Para entonces México había cambiado lo suficiente para que el proyecto conservador de recrear las instituciones de finales de la colonia fuese imposible, pero no había cambiado tanto como para hacer posible el proyecto liberal, que requería ciudadanos donde aún no los había. Ese empate de irrealidades resultó catastrófico, pues imposibilitó la apertura de un acuerdo entre facciones que no tenían tolerancia pero tampoco la capacidad para sobreponerse al adversario aunque sí la suficiente como para persistir. Esa situación abrió posibilidades a las ambiciones externas de Estados Unidos y otorgó, por de fault, un papel central a quien no debió tenerlo: al ejército y a través del ejército a un personaje carismático, habilidoso pero militar mediocre, débil de carácter, soberbio, irresponsable e incluso cobarde: Santa Anna. El movimiento de Ayutla mandó finalmente a Santa Anna, a “Su Alteza Serenísima” al basurero de la historia pero a un costo enorme. Desafortunadamente, el triunfo liberal de entonces no significó que México dejara de ser “país de un solo hombre”.

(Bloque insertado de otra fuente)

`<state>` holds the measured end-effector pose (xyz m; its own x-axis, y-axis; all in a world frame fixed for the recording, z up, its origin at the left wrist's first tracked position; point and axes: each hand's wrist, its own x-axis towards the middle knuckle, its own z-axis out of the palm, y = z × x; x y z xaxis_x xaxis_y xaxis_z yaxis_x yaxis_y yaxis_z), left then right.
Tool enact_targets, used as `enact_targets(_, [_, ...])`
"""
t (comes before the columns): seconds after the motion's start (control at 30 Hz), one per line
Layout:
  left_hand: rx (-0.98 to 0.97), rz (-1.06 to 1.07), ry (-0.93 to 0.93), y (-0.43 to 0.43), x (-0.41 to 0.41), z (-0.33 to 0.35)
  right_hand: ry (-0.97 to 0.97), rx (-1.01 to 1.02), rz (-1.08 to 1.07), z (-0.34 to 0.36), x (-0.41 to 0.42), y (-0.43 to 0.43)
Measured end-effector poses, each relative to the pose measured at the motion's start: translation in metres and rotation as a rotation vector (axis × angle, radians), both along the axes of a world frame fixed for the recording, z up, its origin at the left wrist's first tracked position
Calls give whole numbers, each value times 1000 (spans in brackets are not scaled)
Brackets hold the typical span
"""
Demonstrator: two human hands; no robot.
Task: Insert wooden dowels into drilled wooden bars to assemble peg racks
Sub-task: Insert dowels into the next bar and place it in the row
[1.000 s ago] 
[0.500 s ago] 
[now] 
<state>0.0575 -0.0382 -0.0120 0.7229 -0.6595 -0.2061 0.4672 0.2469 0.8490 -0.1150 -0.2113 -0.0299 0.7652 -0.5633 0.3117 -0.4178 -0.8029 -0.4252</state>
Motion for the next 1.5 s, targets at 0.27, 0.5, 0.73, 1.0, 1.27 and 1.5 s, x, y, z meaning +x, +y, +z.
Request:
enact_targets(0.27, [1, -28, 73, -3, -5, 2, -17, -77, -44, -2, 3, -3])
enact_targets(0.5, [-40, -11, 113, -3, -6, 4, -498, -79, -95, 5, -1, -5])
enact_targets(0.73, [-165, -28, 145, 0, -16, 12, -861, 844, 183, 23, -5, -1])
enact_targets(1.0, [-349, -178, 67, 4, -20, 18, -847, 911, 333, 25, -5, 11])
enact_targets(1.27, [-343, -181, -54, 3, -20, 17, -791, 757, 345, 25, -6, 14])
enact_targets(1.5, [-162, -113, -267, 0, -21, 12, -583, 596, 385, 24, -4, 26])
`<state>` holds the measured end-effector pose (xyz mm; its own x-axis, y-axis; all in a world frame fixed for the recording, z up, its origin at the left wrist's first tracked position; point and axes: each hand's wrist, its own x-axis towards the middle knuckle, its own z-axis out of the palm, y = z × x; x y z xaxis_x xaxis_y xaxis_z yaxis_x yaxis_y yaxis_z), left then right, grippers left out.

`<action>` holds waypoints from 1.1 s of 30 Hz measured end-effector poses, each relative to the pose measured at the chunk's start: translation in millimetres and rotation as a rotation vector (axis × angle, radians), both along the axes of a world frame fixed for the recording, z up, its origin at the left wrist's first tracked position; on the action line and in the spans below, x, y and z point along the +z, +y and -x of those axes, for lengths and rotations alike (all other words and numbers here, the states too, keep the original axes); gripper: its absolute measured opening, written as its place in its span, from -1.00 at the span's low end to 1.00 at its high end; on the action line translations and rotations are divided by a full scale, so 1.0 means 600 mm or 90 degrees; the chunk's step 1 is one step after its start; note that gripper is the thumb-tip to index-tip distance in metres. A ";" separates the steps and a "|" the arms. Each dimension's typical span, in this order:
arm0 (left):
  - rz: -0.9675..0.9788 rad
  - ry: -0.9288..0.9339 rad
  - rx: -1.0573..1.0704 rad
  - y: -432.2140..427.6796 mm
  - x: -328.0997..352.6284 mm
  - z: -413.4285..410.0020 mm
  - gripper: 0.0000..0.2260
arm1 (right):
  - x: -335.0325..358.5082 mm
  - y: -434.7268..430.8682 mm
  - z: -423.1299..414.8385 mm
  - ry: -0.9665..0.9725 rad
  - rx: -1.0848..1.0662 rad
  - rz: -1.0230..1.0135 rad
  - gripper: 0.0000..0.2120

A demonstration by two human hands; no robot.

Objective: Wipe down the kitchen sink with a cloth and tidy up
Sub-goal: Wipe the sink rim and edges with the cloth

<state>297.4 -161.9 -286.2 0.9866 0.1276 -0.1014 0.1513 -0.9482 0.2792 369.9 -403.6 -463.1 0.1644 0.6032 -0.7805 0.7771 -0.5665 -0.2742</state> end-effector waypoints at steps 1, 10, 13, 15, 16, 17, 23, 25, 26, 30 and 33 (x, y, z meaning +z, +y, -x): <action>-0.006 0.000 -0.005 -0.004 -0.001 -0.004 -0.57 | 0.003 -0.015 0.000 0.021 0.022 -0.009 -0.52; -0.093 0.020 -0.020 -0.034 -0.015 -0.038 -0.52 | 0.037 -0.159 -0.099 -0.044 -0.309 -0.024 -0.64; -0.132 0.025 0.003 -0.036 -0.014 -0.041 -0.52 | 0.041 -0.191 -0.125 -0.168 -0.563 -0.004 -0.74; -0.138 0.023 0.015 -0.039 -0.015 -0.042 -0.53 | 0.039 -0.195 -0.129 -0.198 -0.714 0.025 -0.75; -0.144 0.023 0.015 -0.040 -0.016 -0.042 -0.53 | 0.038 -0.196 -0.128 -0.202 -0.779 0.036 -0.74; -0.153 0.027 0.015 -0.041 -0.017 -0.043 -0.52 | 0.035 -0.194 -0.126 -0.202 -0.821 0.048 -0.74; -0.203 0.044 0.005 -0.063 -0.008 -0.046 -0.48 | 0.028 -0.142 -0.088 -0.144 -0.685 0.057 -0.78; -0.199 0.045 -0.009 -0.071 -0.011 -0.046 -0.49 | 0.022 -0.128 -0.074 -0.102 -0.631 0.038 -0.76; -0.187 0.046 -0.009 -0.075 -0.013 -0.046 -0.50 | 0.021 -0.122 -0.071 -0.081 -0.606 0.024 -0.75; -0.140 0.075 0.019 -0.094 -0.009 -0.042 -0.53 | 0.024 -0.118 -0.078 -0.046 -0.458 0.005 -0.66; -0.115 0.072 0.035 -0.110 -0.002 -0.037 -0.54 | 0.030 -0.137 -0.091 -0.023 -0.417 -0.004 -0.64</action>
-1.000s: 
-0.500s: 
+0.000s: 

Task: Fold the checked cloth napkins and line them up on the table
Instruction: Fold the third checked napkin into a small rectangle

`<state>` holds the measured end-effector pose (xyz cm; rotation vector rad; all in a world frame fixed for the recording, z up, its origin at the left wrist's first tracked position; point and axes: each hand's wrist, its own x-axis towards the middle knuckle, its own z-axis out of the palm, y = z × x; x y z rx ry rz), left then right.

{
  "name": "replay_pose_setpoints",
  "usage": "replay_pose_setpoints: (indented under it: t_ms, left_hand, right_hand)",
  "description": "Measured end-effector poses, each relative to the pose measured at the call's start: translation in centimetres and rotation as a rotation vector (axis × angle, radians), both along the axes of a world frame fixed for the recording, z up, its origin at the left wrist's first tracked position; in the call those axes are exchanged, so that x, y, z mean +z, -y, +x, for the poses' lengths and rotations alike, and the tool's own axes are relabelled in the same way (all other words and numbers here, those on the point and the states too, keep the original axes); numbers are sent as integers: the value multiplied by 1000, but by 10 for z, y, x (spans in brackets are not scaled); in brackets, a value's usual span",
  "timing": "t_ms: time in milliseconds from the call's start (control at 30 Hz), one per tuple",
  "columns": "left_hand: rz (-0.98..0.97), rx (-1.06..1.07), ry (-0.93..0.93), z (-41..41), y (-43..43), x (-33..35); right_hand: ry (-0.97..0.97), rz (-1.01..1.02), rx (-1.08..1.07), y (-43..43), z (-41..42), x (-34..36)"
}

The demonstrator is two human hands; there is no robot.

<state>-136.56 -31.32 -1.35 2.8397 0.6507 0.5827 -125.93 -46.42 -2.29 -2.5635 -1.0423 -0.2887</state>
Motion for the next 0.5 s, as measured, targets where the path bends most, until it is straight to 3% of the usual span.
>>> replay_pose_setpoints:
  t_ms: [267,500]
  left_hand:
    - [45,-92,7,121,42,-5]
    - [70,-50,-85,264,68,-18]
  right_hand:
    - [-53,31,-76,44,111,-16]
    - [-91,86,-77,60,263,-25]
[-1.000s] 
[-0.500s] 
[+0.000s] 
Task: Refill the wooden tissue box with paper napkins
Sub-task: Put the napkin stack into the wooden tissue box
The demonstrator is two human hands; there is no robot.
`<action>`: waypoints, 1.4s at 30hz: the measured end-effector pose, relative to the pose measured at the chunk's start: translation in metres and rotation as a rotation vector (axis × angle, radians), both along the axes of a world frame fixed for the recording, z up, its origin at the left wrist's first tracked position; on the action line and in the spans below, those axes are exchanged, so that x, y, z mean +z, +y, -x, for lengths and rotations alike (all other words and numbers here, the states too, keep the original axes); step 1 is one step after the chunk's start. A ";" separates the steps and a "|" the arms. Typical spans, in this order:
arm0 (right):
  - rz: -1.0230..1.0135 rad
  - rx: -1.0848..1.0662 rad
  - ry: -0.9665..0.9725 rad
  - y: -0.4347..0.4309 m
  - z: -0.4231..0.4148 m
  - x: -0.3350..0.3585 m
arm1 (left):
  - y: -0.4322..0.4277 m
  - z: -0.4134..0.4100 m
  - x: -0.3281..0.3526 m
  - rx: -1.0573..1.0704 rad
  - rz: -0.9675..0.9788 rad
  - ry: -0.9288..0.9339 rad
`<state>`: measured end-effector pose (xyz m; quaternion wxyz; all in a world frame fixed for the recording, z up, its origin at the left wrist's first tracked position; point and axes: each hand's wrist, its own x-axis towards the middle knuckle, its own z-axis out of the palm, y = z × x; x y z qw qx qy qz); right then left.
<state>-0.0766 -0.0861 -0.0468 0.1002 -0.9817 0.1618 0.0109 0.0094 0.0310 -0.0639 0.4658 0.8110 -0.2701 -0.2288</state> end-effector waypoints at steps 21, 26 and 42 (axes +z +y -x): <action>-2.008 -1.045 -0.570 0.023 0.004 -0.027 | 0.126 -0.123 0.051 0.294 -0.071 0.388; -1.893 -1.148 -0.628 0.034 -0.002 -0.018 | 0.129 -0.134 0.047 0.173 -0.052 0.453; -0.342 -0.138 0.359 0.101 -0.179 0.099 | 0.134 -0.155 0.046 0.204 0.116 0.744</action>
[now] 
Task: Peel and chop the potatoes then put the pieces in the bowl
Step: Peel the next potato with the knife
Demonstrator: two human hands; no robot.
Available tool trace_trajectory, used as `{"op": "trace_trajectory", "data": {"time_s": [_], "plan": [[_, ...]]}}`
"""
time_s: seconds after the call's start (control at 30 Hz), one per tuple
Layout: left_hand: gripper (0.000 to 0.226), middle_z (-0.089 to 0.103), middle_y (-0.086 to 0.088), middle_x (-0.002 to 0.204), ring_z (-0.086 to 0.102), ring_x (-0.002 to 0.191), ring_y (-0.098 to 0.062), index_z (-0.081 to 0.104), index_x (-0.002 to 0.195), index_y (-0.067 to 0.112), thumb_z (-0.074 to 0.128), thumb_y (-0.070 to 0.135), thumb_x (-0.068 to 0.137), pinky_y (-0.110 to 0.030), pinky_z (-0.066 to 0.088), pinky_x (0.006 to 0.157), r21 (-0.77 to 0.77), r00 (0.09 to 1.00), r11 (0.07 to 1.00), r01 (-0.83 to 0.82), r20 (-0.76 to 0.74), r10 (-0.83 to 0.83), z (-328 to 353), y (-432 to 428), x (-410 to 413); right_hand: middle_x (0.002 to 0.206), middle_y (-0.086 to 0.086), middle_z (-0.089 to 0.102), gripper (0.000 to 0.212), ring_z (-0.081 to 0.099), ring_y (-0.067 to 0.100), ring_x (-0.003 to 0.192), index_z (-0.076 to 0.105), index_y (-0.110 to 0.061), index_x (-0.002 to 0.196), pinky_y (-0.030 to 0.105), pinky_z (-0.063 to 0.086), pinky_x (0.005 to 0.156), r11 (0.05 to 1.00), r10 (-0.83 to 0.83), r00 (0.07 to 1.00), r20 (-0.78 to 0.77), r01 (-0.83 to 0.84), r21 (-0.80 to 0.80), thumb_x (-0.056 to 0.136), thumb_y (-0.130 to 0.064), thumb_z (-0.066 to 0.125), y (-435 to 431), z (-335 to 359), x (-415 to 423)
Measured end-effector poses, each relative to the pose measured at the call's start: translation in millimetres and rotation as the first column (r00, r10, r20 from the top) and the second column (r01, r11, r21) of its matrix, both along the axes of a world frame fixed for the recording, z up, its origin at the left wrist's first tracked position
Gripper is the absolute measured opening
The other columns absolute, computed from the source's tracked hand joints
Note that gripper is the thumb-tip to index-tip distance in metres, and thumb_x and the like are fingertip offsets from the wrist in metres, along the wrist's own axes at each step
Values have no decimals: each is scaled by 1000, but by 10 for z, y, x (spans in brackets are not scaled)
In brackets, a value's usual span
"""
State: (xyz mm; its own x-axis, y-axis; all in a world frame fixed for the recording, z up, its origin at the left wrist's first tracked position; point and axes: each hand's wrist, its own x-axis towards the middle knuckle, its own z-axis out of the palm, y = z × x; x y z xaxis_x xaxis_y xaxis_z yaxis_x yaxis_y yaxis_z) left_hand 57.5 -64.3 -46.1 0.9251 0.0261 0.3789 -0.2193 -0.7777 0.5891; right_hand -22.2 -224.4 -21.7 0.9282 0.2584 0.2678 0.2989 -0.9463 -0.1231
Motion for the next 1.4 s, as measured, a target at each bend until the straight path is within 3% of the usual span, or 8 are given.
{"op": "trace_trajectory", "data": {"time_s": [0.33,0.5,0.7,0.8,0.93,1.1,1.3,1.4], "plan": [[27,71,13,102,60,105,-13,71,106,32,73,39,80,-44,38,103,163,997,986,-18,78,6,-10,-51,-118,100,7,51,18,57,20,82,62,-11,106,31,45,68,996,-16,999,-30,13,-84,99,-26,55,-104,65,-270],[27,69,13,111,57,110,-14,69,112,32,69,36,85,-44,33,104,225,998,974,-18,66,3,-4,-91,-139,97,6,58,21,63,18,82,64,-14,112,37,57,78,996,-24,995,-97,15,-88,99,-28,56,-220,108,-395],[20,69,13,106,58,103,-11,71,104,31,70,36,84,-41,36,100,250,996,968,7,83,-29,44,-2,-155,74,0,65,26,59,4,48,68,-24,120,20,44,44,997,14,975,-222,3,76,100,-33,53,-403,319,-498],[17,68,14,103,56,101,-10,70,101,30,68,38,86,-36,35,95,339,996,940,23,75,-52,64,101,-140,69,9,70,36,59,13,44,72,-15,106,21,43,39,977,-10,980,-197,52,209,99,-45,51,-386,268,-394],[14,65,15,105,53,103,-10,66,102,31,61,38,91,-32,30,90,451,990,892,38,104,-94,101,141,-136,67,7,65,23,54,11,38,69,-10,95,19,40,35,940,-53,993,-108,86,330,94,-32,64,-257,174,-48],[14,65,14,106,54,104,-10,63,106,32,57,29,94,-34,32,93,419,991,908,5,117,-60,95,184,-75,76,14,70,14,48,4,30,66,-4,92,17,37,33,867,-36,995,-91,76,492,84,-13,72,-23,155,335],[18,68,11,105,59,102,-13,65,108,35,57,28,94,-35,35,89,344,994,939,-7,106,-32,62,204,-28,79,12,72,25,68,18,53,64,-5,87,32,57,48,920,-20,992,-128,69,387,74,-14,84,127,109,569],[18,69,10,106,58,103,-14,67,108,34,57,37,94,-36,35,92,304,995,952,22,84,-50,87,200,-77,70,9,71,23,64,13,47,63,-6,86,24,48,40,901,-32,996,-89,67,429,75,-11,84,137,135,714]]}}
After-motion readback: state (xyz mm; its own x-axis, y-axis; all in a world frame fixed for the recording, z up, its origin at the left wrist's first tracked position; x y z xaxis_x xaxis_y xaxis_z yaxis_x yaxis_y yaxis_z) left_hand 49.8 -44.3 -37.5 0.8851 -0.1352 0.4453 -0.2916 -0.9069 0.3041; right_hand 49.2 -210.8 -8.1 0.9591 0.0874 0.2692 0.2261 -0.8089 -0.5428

En efecto, las instituciones que no se crearon en la primera etapa de vida independiente llevaron a que sólo la muerte lograra separar a Benito Juárez de la presidencia. Y en 1910 fue necesario un movimiento armado —mismo que desembocó en una gran revolución social—, para apartar al general Porfirio Díaz, de esa misma presidencia, pues logró aferrarse a la misma por 27 años ininterrumpidos. El México que surgió de la Revolución no fue afectado por ningún empate de fuerzas, pero el péndulo se fue al otro extremo. Y como el grupo revolucionario se impuso absolutamente tanto sobre las élites del antiguo régimen como sobre su ala radical, en 1929 dio origen a un auténtico partido de Estado. El país dejó de ser de “un solo hombre” pero se transformó en “país de un solo partido”. La concentración autoritaria del poder en una institución -PNR-PRM-PRI- tuvo una larga vida, pues no estuvo sujeta a los vaivenes de la biología. Por fin y tras un esfuerzo muy arduo y prolongado, México arribó en el 2000 a la anhelada meta democrática, pero la base del nuevo régimen está resultando ser muy frágil.
El Nuevo Empate y la Manera de Manejarlo.- Como en el inicio de nuestra vida independiente, la sociedad mexicana está muy cruzada por fuertes contradicciones de clase y región y el proceso político vuelve a estar marcado por un empate. Sin embargo, ese equilibrio de un sistema que descansa en “dos partidos y medio” no tiene necesariamente que llevar a una catástrofe como en el pasado, ni siquiera al mal resultado que hemos tenido hasta ahora. Ya existe el mínimo andamiaje institucional así experiencia y conciencia del peligro. Por eso cabe esperar que, sino por patriotismo al menos por interés propio, los diferentes grupos dirigentes asuman una actitud menos irresponsable y desde luego completamente alejada de la que asumieron sus contrapartes en el pasado. Hoy se debe y se puede empezar a negociar en serios acuerdos y compromisos para dar a México una política de altura, una que no haga necesario que resurjan hombres o partidos “necesarios” ni que se abran más flancos vulnerables frente al exterior. Los errores deben convertirse en aprendizaje y transformación de patrones de conducta.